─── PROVIDED INFORMATION
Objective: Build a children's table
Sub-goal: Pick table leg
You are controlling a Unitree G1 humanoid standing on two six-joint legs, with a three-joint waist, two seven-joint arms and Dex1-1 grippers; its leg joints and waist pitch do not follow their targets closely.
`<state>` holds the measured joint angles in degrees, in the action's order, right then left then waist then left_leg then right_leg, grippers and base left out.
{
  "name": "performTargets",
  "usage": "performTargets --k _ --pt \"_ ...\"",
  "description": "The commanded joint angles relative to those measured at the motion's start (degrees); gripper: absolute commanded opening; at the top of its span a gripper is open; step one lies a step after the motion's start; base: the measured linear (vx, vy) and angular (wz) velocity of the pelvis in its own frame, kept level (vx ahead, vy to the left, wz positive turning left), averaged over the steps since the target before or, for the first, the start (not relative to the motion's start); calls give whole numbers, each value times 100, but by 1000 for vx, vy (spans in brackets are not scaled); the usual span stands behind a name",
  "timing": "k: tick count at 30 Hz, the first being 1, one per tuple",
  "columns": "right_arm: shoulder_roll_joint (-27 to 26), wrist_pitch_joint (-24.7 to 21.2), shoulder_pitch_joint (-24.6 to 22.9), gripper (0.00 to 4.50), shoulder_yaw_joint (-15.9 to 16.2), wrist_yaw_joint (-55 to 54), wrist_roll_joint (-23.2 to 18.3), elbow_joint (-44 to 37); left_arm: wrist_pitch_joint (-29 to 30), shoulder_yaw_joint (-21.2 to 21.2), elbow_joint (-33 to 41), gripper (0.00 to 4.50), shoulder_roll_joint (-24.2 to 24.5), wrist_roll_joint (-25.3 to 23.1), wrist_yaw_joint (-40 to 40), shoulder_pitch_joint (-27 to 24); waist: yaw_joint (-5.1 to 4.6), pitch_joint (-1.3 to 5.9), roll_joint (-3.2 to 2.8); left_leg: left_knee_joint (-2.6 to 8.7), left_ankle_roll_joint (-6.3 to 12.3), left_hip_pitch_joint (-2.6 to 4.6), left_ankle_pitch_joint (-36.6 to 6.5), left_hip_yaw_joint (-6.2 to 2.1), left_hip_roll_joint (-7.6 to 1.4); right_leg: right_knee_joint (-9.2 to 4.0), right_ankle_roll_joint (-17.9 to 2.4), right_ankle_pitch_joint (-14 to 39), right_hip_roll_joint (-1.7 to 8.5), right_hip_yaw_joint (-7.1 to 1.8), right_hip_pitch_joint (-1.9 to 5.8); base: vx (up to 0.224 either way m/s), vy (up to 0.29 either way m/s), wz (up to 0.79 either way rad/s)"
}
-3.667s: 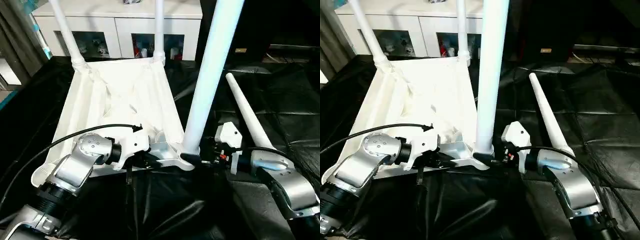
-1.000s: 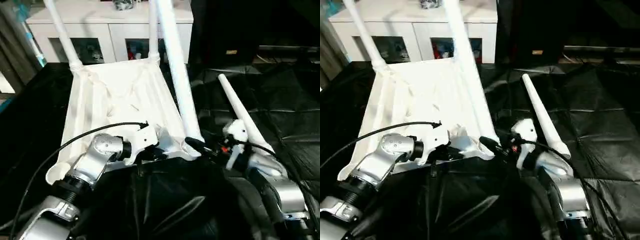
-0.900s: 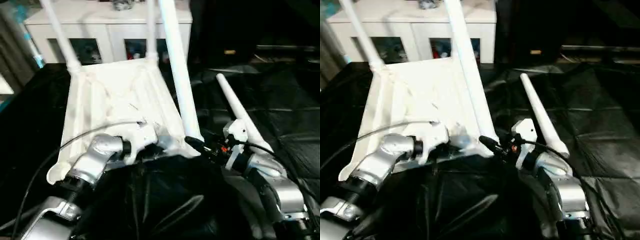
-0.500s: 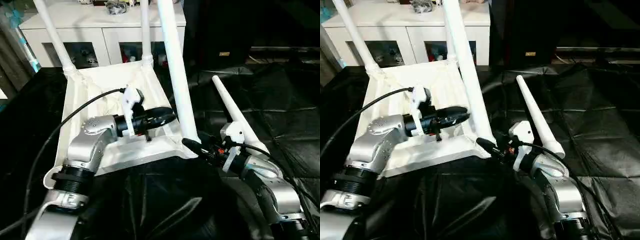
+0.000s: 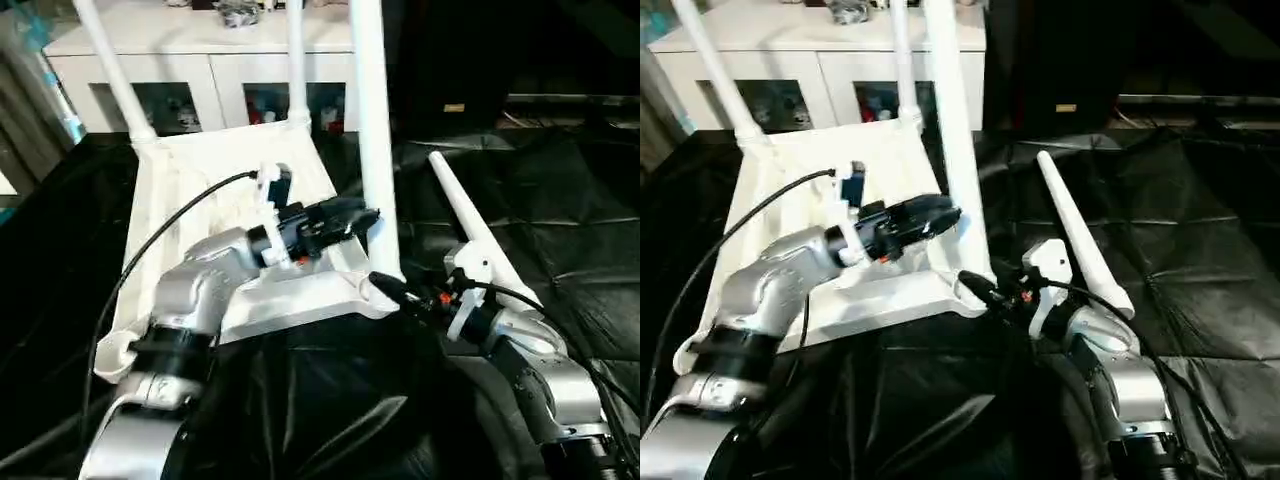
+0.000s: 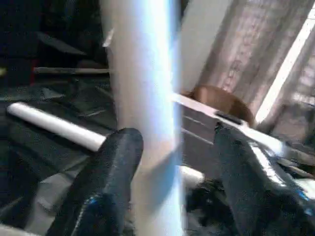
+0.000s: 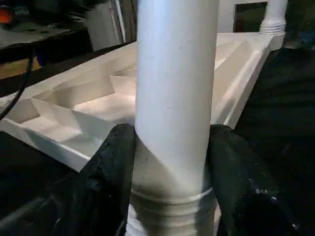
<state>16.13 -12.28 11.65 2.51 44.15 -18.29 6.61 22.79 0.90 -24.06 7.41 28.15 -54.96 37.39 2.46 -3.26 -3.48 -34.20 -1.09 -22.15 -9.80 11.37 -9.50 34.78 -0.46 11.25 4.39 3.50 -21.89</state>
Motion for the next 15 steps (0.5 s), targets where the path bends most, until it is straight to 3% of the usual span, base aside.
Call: performTargets --k 1,5,6,10,15 --pt "5 -67 35 189 134 50 68 -22 16 95 -73 315 -54 33 141 159 -9 346 42 429 137 124 -1731 -214 -346 -560 -1044 1952 426 -260 181 0 0 0" --pt "15 -67 40 189 138 38 63 -28 77 237 -158 325 -119 187 126 259 -11 363 57 415 218 106 -1578 -211 -341 -537 -1122 1748 430 -258 193 0 0 0" --pt "16 -70 42 189 139 40 64 -27 92 263 -164 353 -128 227 103 276 -21 368 60 416 242 86 -1505 -214 -342 -517 -1162 1626 428 -251 211 0 0 0" --pt "18 -64 60 189 151 76 49 -3 490 347 99 384 -159 686 -253 251 -18 379 70 398 333 98 -1371 -198 -348 -489 -1308 1356 423 -253 206 0 0 0" --pt "35 -121 74 189 197 200 -18 -12 670 -42 330 420 -45 578 -651 113 -25 355 59 415 369 90 -1402 -199 -362 -494 -1324 1430 424 -252 211 0 0 0"
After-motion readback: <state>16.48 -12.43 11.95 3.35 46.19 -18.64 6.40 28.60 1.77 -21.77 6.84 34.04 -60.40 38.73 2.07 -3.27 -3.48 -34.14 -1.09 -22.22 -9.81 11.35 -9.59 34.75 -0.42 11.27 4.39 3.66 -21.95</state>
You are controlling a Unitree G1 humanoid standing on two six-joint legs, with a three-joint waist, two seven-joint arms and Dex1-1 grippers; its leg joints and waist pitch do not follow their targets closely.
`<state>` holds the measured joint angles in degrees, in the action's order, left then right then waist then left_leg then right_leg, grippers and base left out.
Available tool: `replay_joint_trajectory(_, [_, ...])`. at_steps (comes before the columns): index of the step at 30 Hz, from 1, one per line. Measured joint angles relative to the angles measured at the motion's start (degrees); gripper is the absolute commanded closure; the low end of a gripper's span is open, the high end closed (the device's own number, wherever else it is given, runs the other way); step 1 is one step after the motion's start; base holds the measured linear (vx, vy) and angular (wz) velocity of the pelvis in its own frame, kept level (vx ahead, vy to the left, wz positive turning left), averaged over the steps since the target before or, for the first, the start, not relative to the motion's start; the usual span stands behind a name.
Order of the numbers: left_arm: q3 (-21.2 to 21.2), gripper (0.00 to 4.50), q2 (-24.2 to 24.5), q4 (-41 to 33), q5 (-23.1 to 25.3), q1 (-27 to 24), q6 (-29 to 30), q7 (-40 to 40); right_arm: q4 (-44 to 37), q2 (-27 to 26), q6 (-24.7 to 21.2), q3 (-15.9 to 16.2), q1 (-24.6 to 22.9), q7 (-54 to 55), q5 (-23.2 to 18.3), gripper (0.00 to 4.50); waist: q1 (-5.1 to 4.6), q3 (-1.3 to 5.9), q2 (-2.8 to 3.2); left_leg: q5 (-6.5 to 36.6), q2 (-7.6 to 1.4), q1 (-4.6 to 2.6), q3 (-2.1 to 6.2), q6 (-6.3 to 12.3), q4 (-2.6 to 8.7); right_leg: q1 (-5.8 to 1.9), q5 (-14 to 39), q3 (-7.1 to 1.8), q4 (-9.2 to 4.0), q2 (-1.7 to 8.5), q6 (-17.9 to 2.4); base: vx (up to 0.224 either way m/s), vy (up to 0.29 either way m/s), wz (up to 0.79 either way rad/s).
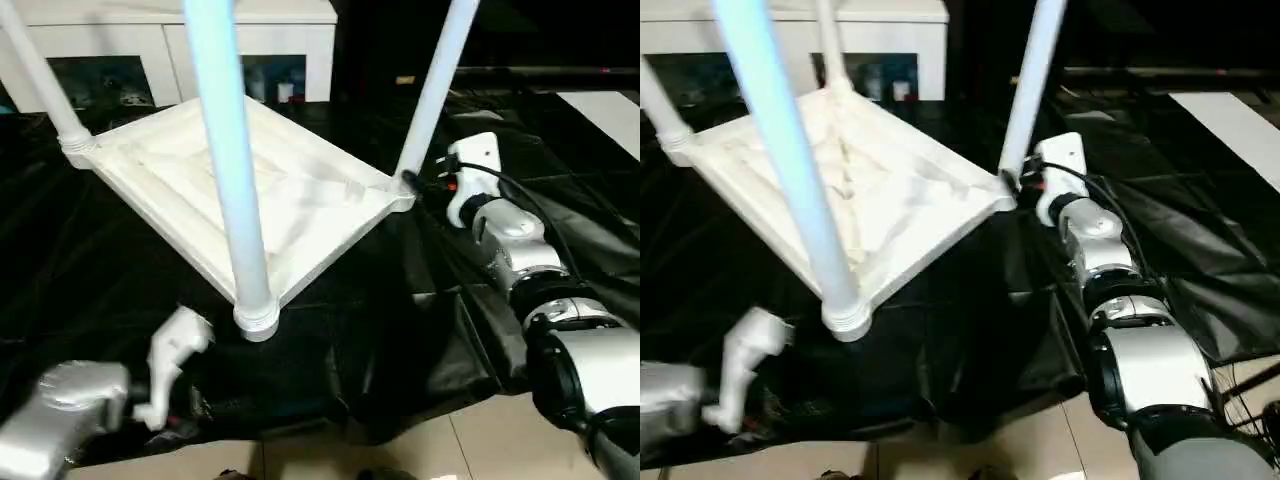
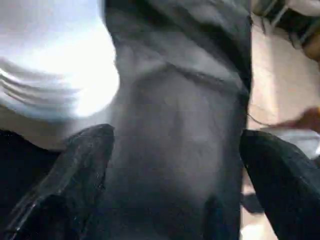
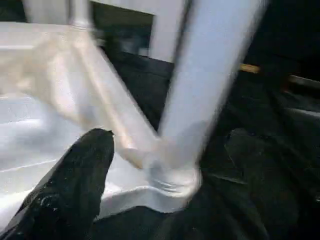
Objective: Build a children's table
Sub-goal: Rotate table base
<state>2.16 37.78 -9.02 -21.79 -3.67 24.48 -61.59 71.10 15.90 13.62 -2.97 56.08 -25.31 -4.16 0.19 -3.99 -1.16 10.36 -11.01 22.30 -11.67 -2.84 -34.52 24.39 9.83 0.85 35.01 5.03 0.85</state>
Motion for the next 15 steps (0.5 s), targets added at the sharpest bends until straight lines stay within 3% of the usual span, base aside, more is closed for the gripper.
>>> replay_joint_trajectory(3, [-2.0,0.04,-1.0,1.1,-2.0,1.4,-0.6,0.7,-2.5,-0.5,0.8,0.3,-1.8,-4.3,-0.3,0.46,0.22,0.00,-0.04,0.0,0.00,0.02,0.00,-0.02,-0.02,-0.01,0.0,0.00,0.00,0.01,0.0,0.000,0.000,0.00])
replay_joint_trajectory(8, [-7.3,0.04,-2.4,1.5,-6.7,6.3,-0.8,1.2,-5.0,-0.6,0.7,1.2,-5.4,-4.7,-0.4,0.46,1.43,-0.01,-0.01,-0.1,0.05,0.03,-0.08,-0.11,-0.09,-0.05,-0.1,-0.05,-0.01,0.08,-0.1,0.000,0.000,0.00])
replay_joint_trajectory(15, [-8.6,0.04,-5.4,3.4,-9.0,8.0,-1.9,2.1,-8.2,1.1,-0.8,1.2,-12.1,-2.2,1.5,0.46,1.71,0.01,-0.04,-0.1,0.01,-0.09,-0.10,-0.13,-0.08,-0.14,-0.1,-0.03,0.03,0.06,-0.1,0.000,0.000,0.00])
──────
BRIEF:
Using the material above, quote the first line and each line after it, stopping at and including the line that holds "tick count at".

ANSWER TO THE PROBLEM:
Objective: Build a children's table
Sub-goal: Pick table leg
You are controlling a Unitree G1 humanoid standing on two six-joint legs, with a three-joint waist, two seven-joint arms and Dex1-1 grippers; its leg joints and waist pitch do not follow their targets closely.
`<state>` holds the measured joint angles in degrees, in the action's order, right then left then waist then left_leg then right_leg, grippers and base left out.
{
  "name": "performTargets",
  "usage": "performTargets --k _ --pt \"_ ...\"",
  "description": "The commanded joint angles relative to those measured at the motion's start (degrees); gripper: absolute commanded opening; at the top of its span a gripper is open; step one lies a step after the motion's start; base: the measured linear (vx, vy) and angular (wz) velocity of the pelvis in its own frame, kept level (vx ahead, vy to the left, wz positive turning left), averaged over the steps since the target before or, for the first, the start (not relative to the motion's start); calls give whole numbers, each value times 100, but by 1000 for vx, vy (spans in brackets are not scaled); the usual span stands behind a name",
  "timing": "k: tick count at 30 Hz, the first being 1, one per tuple",

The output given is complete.